Some people may view this pumpkin as marred or less than perfect. In doing so, they overlook the character of the produce. Looking at it as less desirable for use misses the features that the pitted surface could accent if a person were to carve it for a Halloween decoration. The accentuated creased lines in its surface also enhance the appearance.
Given that the commercial grocers only buy fruits and vegetables with “proper appearance” you never know what else you may find available. Some farmers and gardeners often sell unusual looking produce at a considerable discount. There is nothing wrong with the food, it merely seems quite funny or a little odd. They are all tasty, whether or not the food has a uniform appearance.

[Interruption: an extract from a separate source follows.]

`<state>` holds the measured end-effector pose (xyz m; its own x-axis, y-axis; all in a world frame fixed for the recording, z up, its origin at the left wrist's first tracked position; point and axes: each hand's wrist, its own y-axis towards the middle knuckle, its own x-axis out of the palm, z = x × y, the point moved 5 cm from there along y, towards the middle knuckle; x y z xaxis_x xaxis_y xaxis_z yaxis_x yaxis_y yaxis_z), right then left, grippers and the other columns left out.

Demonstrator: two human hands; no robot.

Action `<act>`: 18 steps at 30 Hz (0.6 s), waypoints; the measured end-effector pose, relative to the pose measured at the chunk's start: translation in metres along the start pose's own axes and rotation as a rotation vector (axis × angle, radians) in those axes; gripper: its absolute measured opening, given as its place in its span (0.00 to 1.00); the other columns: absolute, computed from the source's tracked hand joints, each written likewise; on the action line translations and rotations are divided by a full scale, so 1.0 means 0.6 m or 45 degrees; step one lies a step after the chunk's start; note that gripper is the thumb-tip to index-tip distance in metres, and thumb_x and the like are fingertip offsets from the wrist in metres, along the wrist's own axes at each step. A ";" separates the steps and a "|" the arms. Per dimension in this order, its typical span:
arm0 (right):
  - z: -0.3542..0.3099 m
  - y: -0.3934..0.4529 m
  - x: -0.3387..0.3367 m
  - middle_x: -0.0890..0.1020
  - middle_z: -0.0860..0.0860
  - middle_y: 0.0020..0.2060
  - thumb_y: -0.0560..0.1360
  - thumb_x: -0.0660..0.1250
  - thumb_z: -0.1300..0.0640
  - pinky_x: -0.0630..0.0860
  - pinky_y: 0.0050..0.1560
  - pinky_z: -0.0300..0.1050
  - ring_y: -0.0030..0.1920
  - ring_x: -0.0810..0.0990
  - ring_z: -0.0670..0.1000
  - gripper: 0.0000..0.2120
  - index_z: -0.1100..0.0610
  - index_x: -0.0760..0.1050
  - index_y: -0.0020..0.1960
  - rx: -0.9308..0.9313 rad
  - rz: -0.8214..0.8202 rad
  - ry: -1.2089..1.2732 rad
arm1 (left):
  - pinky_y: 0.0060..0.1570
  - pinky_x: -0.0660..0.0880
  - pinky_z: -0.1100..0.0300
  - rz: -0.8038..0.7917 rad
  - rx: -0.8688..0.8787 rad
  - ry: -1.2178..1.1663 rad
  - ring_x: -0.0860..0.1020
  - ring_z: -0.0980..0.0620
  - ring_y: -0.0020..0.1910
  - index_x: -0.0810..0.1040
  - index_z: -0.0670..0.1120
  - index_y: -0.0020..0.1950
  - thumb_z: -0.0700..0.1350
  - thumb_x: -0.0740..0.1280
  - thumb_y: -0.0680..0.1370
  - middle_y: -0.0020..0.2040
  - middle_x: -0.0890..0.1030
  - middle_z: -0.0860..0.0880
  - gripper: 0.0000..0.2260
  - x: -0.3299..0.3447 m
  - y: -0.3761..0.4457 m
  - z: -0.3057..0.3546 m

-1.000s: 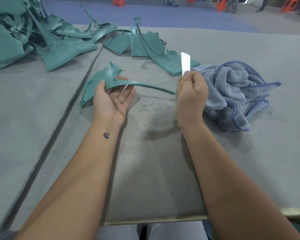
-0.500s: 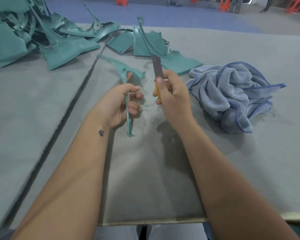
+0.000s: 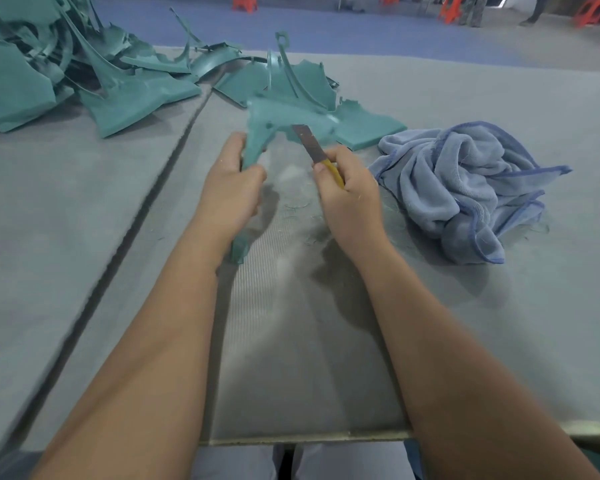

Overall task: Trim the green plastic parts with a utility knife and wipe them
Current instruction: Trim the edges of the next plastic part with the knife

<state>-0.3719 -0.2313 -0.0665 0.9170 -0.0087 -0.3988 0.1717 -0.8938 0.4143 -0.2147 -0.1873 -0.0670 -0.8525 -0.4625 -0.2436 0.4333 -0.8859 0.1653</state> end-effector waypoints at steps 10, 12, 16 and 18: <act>0.007 0.006 0.005 0.69 0.40 0.29 0.81 0.60 0.54 0.66 0.38 0.39 0.32 0.67 0.41 0.10 0.56 0.74 0.44 0.140 -0.081 0.374 | 0.19 0.59 0.68 -0.345 -0.208 0.092 0.64 0.55 0.19 0.78 0.48 0.47 0.44 0.56 0.71 0.21 0.69 0.54 0.12 0.023 -0.003 -0.016; 0.004 0.006 0.005 0.70 0.41 0.29 0.81 0.58 0.53 0.65 0.39 0.42 0.33 0.68 0.43 0.12 0.57 0.76 0.46 0.105 -0.060 0.408 | 0.19 0.58 0.67 -0.237 -0.104 0.050 0.62 0.58 0.20 0.80 0.47 0.47 0.39 0.56 0.72 0.21 0.66 0.57 0.14 0.014 0.000 -0.007; 0.001 0.002 0.003 0.68 0.44 0.28 0.80 0.56 0.50 0.62 0.36 0.43 0.32 0.66 0.45 0.15 0.54 0.78 0.43 0.037 -0.078 0.438 | 0.30 0.68 0.62 0.083 0.197 0.313 0.70 0.57 0.29 0.78 0.52 0.55 0.42 0.56 0.75 0.31 0.73 0.56 0.15 0.002 -0.001 0.009; 0.004 0.001 0.006 0.69 0.40 0.26 0.81 0.56 0.50 0.63 0.36 0.40 0.31 0.66 0.43 0.17 0.57 0.79 0.43 0.070 -0.099 0.444 | 0.39 0.71 0.55 0.041 0.254 0.647 0.74 0.48 0.40 0.76 0.49 0.58 0.44 0.56 0.77 0.41 0.77 0.49 0.13 0.018 -0.003 0.003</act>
<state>-0.3694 -0.2330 -0.0699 0.9713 0.2055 -0.1200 0.2349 -0.9086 0.3452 -0.2252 -0.1906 -0.0681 -0.5698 -0.4918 -0.6584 0.3509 -0.8701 0.3462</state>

A full array of food sculptures or strategically arranged fruits, vegetables, and proteins are view-able on the internet. The creativity is impressive – it is reasonable to wonder how long it took to assemble the particular food presentation when looking at these works of art. Some of the sculptures are made by trimming or carving the food items.Wouldn’t it be great to see the listing of preparation times in addition to the descriptions and photos of the food art?
Cakes are likely food item most frequently involved in food sculpting or decorative flourishes. Cake decorating and fondant art formations would be fun to explore if studying a food-focused career or hobby. With all of the food fabric that Grubdudz has, creating GrubDudz Products is just as fun as working with actual food substances. What food sculptures or arrangements have you made over the years?
Figure 5: Pitted Pumpkin
Figure 6: Pizza Snakes prior to cooking.
Food art can be a family activity. Making Pizza Snakes with my nieces and nephews is always lots of fun. Conversation regarding the types of pizza snakes under construction and filled the room. The thrilling details of assembly - rolling out the pizza dough, applying sauce, meat, cheese, and other goodies for the "guts" of our pizza snakes, rolling them back up for baking, and watching them cook. The aroma of the tasty dinner increasing our anticipation of consuming our creations. One year we even used sliced olives or pepperoni for the eyes, pepperoni tongues, and almond slivers for fangs.
Have fun with food - explore it with your taste buds and your eyes. Try to enjoy the preparation process as well as that can contribute at least half of the satisfaction with the result. Feel free to explore new foods, ugly foods, different recipes, and unique methods of food presentation.